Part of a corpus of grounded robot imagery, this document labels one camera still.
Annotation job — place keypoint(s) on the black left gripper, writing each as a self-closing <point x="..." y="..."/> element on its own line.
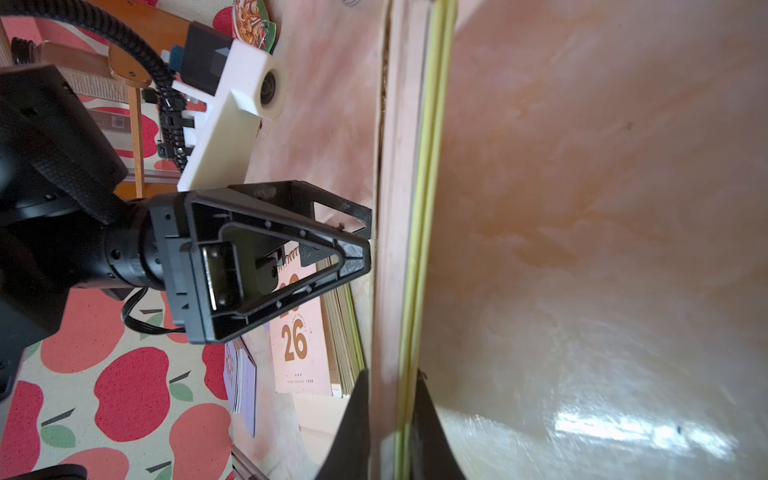
<point x="232" y="259"/>

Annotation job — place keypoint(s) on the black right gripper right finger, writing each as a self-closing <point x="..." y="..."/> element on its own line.
<point x="431" y="457"/>

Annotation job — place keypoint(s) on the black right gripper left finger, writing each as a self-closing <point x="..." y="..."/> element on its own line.
<point x="348" y="457"/>

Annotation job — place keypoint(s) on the pink calendar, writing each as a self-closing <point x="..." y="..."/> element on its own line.
<point x="408" y="26"/>
<point x="316" y="347"/>

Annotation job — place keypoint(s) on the green calendar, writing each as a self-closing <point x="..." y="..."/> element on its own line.
<point x="435" y="82"/>

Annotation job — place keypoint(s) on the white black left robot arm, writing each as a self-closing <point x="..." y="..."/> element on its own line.
<point x="58" y="179"/>

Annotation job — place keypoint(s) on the purple calendar left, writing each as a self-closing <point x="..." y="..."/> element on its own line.
<point x="240" y="379"/>

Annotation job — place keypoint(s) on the green orange snack packet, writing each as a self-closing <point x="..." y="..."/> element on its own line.
<point x="252" y="24"/>

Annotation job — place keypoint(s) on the wooden three-tier shelf rack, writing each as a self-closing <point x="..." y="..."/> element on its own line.
<point x="138" y="33"/>

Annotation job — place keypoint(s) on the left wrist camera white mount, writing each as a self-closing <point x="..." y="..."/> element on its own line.
<point x="228" y="88"/>

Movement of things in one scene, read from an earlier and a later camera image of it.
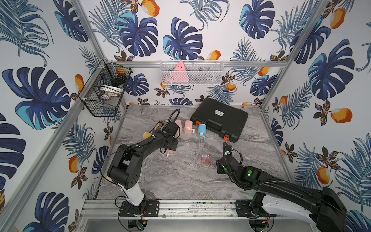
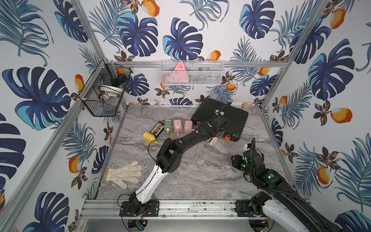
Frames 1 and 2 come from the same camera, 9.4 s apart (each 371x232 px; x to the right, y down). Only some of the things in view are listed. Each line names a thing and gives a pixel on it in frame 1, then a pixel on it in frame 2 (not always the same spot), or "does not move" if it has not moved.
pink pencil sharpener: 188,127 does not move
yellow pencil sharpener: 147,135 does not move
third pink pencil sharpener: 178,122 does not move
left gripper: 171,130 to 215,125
◆ ◆ ◆ ◆
§ **What is expected**: Go back to the data above and please quote exactly, and only, the lines from the line with "yellow pencil sharpener: 147,135" through its last line.

§ **Written response**:
yellow pencil sharpener: 147,135 does not move
third pink pencil sharpener: 178,122 does not move
left gripper: 171,130 to 215,125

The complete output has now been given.